BigQuery
BigQuery is a cloud-based SQL data warehouse service developed by Google.
Features
| Feature | Supported |
|---|---|
| Batch Mode | ✅ |
| Stream Mode | ❌ |
| Deduplication | ✅ |
| Queries Optimization | ✅ |
Configuration
Advanced: Implementation Details
This section describes how Jitsu implements various modes and features for BigQuery.
Batch Mode
- Jitsu collects events batches in tmp file on file system.
- Using Loader API Jitsu loads data from tmp file into BigQuery tmp_table.

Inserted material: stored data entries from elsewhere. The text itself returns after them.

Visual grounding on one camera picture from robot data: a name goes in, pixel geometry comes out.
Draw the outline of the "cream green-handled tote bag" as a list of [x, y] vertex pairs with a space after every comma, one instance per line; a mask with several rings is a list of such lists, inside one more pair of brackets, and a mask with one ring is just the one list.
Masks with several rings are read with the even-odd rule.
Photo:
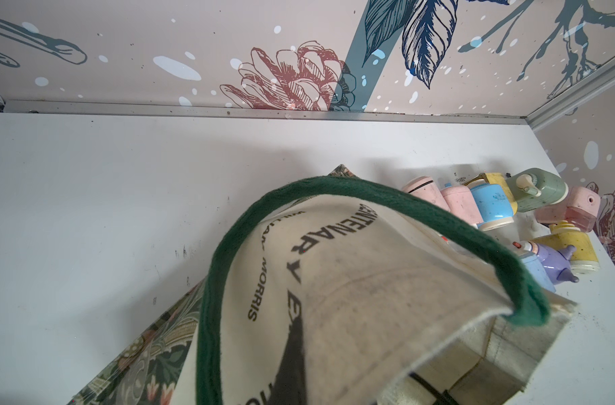
[[353, 175], [255, 202], [74, 404], [504, 404], [576, 304], [522, 255]]

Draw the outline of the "pink square pencil sharpener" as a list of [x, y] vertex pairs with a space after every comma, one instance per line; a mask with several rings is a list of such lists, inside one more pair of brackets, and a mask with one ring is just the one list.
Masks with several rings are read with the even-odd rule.
[[537, 209], [534, 216], [540, 224], [567, 221], [582, 232], [590, 232], [594, 229], [600, 202], [597, 192], [586, 187], [571, 187], [562, 202]]

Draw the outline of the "green pencil sharpener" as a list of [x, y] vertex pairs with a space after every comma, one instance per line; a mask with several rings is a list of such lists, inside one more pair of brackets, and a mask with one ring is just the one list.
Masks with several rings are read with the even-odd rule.
[[530, 168], [506, 179], [518, 212], [526, 213], [562, 202], [569, 187], [561, 177], [539, 168]]

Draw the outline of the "light blue pencil sharpener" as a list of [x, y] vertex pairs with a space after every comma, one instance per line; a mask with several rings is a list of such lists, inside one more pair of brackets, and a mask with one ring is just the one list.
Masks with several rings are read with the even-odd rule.
[[530, 251], [524, 251], [518, 255], [518, 258], [541, 288], [552, 293], [557, 291], [538, 256]]

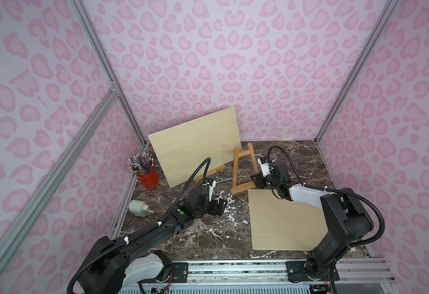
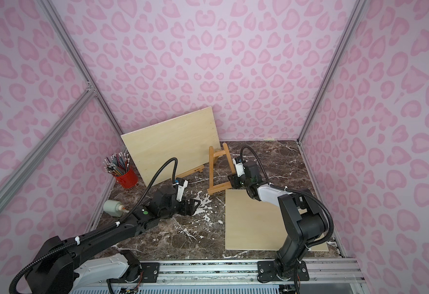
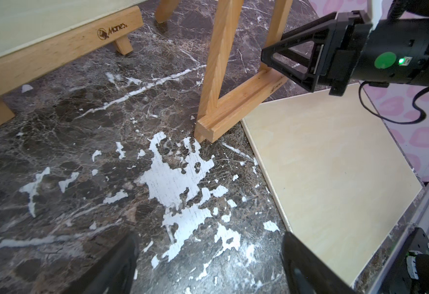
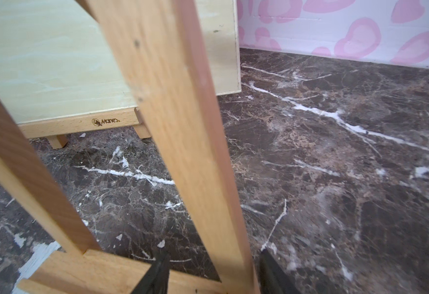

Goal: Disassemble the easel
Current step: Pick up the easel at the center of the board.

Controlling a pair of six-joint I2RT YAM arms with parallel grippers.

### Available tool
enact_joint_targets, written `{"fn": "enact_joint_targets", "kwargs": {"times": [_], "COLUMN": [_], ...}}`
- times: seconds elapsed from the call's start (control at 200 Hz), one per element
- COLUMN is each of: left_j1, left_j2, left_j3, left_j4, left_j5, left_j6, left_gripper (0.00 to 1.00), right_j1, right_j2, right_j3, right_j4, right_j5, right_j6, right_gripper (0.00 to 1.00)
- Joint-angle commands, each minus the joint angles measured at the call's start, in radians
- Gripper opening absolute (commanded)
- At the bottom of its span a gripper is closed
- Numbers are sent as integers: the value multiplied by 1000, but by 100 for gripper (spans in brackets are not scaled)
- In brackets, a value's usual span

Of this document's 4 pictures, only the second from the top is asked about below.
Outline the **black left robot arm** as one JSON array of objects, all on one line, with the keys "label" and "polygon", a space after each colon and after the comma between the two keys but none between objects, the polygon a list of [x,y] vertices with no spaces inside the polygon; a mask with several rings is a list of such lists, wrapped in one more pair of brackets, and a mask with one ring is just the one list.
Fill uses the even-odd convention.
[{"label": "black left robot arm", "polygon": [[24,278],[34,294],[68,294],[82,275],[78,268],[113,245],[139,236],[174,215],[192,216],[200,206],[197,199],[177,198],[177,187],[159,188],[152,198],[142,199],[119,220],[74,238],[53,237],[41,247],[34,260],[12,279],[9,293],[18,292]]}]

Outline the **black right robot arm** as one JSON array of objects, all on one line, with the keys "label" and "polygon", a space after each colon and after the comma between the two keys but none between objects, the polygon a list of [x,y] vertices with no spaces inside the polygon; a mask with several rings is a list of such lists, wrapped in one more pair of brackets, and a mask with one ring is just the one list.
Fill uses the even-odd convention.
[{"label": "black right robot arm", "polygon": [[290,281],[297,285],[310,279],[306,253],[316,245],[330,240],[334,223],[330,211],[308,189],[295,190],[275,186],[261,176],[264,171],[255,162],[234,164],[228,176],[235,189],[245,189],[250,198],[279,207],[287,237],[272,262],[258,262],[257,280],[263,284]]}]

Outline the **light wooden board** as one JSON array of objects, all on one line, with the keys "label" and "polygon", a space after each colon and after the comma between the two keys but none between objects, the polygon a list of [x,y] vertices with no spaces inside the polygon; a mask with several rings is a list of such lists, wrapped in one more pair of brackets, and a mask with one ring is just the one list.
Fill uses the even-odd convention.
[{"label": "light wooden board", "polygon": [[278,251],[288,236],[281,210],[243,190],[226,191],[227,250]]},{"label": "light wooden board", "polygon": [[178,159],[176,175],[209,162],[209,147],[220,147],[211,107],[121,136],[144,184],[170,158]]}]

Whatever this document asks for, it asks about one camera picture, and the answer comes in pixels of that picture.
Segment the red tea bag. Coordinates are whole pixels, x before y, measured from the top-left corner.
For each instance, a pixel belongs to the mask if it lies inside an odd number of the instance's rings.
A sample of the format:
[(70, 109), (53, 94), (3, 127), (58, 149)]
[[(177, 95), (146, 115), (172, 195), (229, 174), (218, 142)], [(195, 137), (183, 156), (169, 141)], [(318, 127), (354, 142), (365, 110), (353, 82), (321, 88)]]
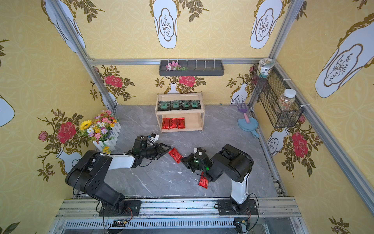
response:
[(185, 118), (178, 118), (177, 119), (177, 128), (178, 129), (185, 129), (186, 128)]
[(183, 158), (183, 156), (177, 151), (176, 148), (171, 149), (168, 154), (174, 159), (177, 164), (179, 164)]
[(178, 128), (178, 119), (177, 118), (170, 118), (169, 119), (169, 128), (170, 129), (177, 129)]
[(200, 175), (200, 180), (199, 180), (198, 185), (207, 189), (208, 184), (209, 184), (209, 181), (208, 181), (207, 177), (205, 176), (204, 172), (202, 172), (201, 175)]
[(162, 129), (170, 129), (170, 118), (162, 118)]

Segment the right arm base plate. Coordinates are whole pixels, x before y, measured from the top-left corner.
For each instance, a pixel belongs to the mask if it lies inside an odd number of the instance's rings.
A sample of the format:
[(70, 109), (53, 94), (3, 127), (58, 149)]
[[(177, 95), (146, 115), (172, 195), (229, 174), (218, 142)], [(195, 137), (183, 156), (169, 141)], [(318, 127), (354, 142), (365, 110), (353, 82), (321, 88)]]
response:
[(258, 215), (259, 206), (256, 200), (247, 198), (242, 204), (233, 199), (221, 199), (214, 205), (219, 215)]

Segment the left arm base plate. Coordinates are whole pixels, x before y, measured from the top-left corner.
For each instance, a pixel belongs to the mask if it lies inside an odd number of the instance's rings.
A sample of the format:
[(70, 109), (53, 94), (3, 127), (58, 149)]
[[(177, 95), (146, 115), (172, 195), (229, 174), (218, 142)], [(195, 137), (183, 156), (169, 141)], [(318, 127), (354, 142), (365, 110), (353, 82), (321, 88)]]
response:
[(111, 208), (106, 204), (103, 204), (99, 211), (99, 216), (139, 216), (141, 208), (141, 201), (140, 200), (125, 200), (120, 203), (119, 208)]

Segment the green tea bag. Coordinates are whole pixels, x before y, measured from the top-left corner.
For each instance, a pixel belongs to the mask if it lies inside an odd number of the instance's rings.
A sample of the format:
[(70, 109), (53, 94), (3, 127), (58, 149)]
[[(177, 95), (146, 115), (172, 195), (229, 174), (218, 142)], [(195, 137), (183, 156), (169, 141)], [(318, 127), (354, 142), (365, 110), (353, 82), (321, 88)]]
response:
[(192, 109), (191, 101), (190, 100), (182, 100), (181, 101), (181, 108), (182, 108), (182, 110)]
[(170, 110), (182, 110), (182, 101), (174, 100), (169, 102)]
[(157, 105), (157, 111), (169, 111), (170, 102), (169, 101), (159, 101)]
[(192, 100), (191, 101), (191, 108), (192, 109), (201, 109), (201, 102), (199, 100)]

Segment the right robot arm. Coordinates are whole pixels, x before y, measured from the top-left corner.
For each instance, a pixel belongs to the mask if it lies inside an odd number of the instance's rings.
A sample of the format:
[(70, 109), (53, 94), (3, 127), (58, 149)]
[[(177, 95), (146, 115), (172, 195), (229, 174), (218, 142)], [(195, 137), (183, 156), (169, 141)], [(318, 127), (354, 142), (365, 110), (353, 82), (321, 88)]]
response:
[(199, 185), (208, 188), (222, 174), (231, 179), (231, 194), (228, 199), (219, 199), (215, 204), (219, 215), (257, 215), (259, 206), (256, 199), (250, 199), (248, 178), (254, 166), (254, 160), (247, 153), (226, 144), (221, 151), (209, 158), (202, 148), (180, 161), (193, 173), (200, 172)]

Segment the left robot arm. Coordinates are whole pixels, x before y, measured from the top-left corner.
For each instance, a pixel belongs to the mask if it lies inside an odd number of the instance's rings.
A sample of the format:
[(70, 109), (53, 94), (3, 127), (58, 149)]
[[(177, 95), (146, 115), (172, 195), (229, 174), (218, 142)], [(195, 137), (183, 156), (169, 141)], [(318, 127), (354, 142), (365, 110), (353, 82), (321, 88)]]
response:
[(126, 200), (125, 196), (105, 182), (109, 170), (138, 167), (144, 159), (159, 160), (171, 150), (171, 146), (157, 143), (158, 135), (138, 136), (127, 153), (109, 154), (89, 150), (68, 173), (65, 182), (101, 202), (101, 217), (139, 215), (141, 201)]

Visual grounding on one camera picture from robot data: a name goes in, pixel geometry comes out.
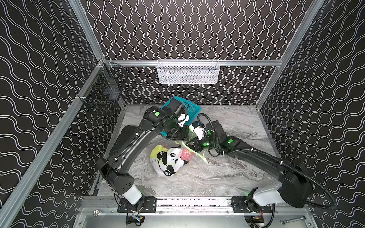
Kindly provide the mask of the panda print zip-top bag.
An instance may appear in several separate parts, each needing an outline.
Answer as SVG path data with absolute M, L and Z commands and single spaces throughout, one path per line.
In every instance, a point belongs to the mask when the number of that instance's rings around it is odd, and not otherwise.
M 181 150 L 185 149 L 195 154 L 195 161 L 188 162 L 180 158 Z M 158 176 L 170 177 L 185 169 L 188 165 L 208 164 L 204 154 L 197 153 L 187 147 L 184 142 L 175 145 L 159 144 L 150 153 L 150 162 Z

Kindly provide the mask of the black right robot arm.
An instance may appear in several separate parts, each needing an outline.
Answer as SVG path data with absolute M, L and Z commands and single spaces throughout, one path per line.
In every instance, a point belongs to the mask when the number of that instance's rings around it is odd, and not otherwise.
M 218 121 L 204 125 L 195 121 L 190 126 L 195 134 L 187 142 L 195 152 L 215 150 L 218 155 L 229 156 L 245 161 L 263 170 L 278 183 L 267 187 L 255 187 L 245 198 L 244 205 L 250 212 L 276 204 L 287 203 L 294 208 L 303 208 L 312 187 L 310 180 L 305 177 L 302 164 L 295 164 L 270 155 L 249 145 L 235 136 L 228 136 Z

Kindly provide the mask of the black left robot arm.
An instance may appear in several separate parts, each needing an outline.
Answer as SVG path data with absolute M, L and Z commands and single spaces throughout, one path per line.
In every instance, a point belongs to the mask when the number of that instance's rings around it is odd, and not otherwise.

- Using Copier API Jitsu copy data from tmp_table to target_table
Stream Mode
Not supported
It's possible to implement stream mode for BigQuery, but data Deduplication cannot be supported in this mode. So it is currently disabled in Jitsu.
Deduplication
Data deduplication in BigQuery is based on MERGE statement. Merge condition is based on primary key column configured on connection level.
Details
- Write to tmp file
- Deduplicate rows in tmp file
- Use Loader API to load to tmp_table from tmp file
MERGE into target_table T using tmp_table TMP on T.pk_field=TMP.pk_field when matched then UPDATE ... when not matched them INSERT ...
Queries Optimization
Timestamp connection setting is used to optimize SELECT queries.
Jitsu creates time-unit column-partitioned table with specified timestamp column and daily partitioning.